Ketua Dewan Perwakilan Daerah La Nyalla Mattalitti mengatakan, DPD mendukung gagasan untuk mengembalikan MPR sebagai lembaga tertinggi negara. Dukungan tersebut menjadi keputusan Sidang Paripurna DPD pada 14 Juli 2023. Ada lima hal pokok yang menjadi garis besar tawaran proposal kenegaraan untuk penguatan sistem kelembagaan negara.
”Pertama, mengembalikan MPR sebagai lembaga tertinggi negara sebagai sebuah sistem demokrasi yang berkecukupan yang menampung semua elemen bangsa, yang menjadi penjelmaan rakyat sebagai pemilik dan pelaksana kedaulatan,” katanya.

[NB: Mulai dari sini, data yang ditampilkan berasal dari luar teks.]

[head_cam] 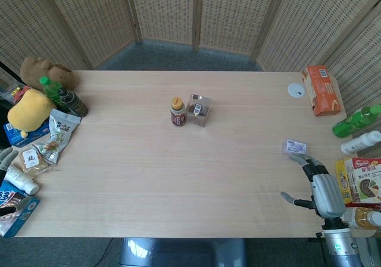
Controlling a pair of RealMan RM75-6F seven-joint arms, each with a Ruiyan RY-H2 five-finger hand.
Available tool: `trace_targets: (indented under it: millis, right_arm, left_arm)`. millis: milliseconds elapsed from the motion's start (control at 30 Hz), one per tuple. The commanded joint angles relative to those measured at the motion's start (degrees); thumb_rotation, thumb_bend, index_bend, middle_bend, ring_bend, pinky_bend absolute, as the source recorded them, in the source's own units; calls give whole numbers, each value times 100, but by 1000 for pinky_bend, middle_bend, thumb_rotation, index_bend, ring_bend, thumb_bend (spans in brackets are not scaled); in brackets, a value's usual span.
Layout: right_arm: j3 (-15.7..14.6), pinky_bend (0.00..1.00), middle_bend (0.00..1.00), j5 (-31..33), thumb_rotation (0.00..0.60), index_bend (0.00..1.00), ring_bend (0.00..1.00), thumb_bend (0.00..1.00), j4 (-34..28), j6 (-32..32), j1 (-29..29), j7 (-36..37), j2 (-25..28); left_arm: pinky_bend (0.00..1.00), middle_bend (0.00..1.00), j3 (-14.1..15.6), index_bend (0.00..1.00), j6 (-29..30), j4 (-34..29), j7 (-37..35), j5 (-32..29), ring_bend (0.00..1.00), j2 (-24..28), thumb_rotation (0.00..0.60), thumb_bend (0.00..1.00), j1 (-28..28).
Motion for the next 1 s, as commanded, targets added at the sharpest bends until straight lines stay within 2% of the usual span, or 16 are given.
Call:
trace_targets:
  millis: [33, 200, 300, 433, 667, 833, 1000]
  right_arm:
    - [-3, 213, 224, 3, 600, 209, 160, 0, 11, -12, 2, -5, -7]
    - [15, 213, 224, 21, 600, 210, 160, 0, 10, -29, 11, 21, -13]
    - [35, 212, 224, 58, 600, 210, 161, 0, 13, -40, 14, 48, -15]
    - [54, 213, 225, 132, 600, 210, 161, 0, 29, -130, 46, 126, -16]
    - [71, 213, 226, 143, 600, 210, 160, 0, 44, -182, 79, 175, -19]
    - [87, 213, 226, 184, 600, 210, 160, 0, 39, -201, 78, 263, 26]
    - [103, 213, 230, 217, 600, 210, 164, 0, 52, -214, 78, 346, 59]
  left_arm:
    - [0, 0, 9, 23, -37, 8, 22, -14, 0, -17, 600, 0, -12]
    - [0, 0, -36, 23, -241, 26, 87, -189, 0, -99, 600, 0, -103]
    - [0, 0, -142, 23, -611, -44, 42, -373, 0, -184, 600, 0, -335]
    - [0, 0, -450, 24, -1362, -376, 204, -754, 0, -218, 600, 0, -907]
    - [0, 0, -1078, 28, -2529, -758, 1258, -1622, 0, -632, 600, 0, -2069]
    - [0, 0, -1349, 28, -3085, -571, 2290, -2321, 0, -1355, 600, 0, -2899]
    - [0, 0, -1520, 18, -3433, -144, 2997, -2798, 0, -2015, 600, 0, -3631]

DPD mengusulkan agar membuka peluang adanya anggota DPR yang berasal dari peserta pemilu unsur perseorangan atau non-partisan, selain dari anggota partai politik.
Calon perseorangan
Selanjutnya, DPD mengusulkan agar membuka peluang adanya anggota DPR yang berasal dari peserta pemilu unsur perseorangan atau non-partisan, selain dari anggota partai politik. Langkah ini merupakan bagian dari upaya untuk memastikan bahwa proses pembentukan undang-undang yang dilakukan DPR bersama Presiden tidak didominasi oleh keterwakilan kelompok partai politik saja. Pembahasan undang-undang secara utuh juga seharusnya dibahas oleh keterwakilan masyarakat nonpartai.
Kemudian, utusan daerah dan utusan golongan diisi melalui mekanisme pengisian dari bawah, bukan penunjukan oleh presiden seperti saat Orde Baru. Komposisi utusan daerah mengacu pada kesejarahan wilayah yang berbasis negara-negara lama, sedangkan utusan golongan diisi organisasi masyarakat dan organisasi profesi. Utusan daerah dan utusan golongan tersebut diberikan kewenangan untuk memberikan pendapat terhadap materi rancangan undang-undang yang dibentuk oleh DPR bersama presiden sebagai bagian dari keterlibatan publik yang utuh.
Terakhir, menempatkan secara tepat tugas, peran, dan fungsi lembaga negara yang sudah dibentuk di era reformasi sebagai bagian dari kebutuhan sistem dan struktur ketatanegaraan. ”Dengan demikian, kita sebagai bangsa telah kembali kepada Pancasila secara utuh, sekaligus kita sebagai bangsa akan kembali terajut dalam tekad bersama di dalam semangat ketuhanan, kemanusiaan, persatuan, musyawarah, dan keadilan sosial,” tutur La Nyalla.